LONDON

British-based investment firms’ long-standing ability to manage billions of euros of assets elsewhere in Europe could be threatened by Brexit, new EU guidance suggests.

Asset managers in London oversee funds worth 1.2 trillion euros ($1.4 trillion) in the EU — more than their peers in France, Germany and Italy combined, according to figures from UK industry body the Investment Association.

Previously, many mangers had said they expected the impact of Brexit on their operations would be minimal compared with the reorganisations faced by many international banks and insurers.

But now EU regulators have issued guidance on how they plan to scrutinise “delegation” — a manager in one country overseeing assets in another — after Britain leaves the bloc in 2019.

The guidance is aimed at preventing investment firms setting up “empty shell” subsidiaries in an EU country, to allow them to continue serving European clients, but leaving the bulk of their management staff and operations in London.

Any new subsidiaries must not delegate tasks to another country to an extent that exceeds by a “substantial” margin the tasks that will be carried out locally, the European Securities and Markets Authority (ESMA) said. Portfolio and risk management cannot be delegated entirely.

There is room for interpretation in terms of what constitutes a “substantial” margin, but without delegation asset managers would have to relocate operations to the EU to manage funds from there, driving up costs.

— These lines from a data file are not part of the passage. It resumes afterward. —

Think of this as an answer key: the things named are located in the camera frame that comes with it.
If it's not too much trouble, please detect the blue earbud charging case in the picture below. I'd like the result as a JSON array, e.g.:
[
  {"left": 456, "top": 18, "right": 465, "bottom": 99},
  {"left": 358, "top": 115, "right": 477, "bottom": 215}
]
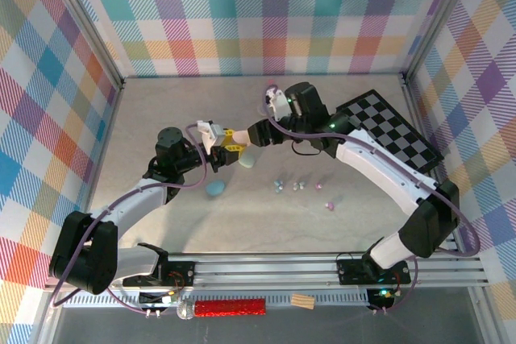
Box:
[{"left": 204, "top": 180, "right": 226, "bottom": 199}]

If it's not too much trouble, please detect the pink toy microphone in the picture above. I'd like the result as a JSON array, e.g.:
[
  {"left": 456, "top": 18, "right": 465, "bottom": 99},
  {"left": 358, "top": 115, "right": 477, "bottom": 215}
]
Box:
[{"left": 260, "top": 77, "right": 277, "bottom": 116}]

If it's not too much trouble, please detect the black grey checkerboard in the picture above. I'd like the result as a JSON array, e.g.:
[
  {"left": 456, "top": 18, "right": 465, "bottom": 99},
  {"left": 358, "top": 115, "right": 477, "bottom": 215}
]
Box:
[{"left": 335, "top": 89, "right": 445, "bottom": 174}]

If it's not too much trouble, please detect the red glitter microphone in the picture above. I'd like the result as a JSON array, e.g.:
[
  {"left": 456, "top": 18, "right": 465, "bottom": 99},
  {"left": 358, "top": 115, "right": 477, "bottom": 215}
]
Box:
[{"left": 176, "top": 297, "right": 267, "bottom": 321}]

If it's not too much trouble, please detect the small cork block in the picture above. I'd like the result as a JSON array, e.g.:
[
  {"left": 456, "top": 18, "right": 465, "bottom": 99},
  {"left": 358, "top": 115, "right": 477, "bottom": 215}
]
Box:
[{"left": 290, "top": 293, "right": 316, "bottom": 310}]

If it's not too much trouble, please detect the thin black cable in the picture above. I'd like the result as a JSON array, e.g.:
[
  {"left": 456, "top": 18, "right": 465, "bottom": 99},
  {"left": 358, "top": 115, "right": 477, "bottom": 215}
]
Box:
[{"left": 292, "top": 143, "right": 323, "bottom": 157}]

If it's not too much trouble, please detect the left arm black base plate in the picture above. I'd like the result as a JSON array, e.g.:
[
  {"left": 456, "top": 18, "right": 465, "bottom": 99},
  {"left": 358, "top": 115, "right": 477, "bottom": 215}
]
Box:
[{"left": 122, "top": 259, "right": 198, "bottom": 288}]

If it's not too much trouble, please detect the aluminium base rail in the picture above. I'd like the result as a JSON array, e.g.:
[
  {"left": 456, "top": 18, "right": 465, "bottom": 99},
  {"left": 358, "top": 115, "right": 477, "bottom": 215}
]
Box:
[{"left": 44, "top": 251, "right": 485, "bottom": 292}]

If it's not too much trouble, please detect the aluminium frame post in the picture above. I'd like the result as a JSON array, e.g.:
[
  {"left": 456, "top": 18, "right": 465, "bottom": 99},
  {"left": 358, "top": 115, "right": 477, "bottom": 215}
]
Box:
[
  {"left": 401, "top": 0, "right": 483, "bottom": 85},
  {"left": 42, "top": 0, "right": 125, "bottom": 91}
]

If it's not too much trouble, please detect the white slotted cable duct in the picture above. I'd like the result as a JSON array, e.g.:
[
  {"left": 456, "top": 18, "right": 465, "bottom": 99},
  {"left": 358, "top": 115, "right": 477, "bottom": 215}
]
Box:
[{"left": 63, "top": 292, "right": 371, "bottom": 309}]

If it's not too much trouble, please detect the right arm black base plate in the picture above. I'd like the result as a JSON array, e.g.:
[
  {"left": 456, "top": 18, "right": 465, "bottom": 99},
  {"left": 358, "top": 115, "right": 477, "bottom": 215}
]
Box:
[{"left": 335, "top": 253, "right": 413, "bottom": 287}]

The ESMA policies raise the question of whether decades of delegation arrangements should be called into question, said Leonard Ng, a lawyer at Sidley Austin.

The guidance was handed to national regulators this month, to stop them offering “light-touch” deals to win a slice of the UK financial services market, Europe’s biggest.

ESMA said it did not spell an end to delegation. “It means that each situation has to be assessed on a case-by-case basis, based on the issued outlined in the opinion,” said a spokesman for the Paris-based EU agency.

But Andrew Bailey, chief executive of the Financial Conduct Authority (FCA), which regulates funds in Britain, made it clear ESMA’s opinion was a threat to the delegation model.

“This is a model that works effectively,” Bailey told reporters this month. “There is no need for it to change. I would put the question back to my ESMA colleagues, ‘Why do you think Brexit requires these changes?’.” The UK Investment Association declined to comment.

But several fund firm executives, who declined to be named due to the sensitivity of the matter, told Reuters they feared that delegation would be restricted after Brexit. They said this could result in firms leaving London for countries such as France, which has been among those pushing hardest to attract asset managers.

Apart from fund management, EU countries are also eyeing other parts of Britain’s financial sector after Brexit, such as the clearing of euro-denominated transactions and primary dealers in government bonds.

FRENCH VIGILANCE

While the ESMA guidance is not legally binding, all national regulators will be expected to apply it. Britain’s FCA has previously required asset managers to spell out their Brexit contingency plans, including if there is no delegation.

Maarten Slendebroek, chief executive at Jupiter Fund Management, which manages a number of Europe-focused funds out of London, said his company was planning to set up a separate management company in the EU — although it had yet to decide which country to pick.

“With that, I think we will overcome the challenges with regard to delegation rules,” he added.

Asset manager M&G has already said it will set up a new unit in Luxembourg, a top centre for fund listings.

AMF, the French markets watchdog and ESMA member, said delegation should not be allowed without an asset manager having a substantial presence locally.

“We are vigilant that entities based in France or in Europe wishing to delegate will have sufficient means to control all investments delegated. In that respect, we welcome the opinion released by ESMA,” the AMF told Reuters.

Jean-Louis Laurens, an “ambassador” for the French asset management sector, estimated that 5,000 to 10,000 asset management jobs will eventually move from London to the EU.

“In France, we want to attract the money managers and analysts,” he said.

Nicolas Mackel, chief executive of Luxembourg for Finance, which promotes the Grand Duchy as a financial centre, said the guidance was aimed at a United Kingdom with no EU trading terms in 2019, something he did not expect.

Peter Astleford, a lawyer at Dechert who provides advice to fund managers, said that while the ability to delegate was not yet under direct threat, the guidance meant that the minimum investment and infrastructure that firms would require to set up new subsidiaries was being increased.

This could encourage them to hire less experienced staff and offer fewer products to investors in the EU, he said.

ESMA’s policies could also lead to pressure for funds to be managed in the country where their customers are based, some industry officials said. That would have global repercussions as US managers also run funds in the EU.

“By targeting the UK, ESMA is forcing supervisors to take a harder line on all non-EU entities,” said Philip Spyropoulos, senior financial services associate at law firm Eversheds Sutherland.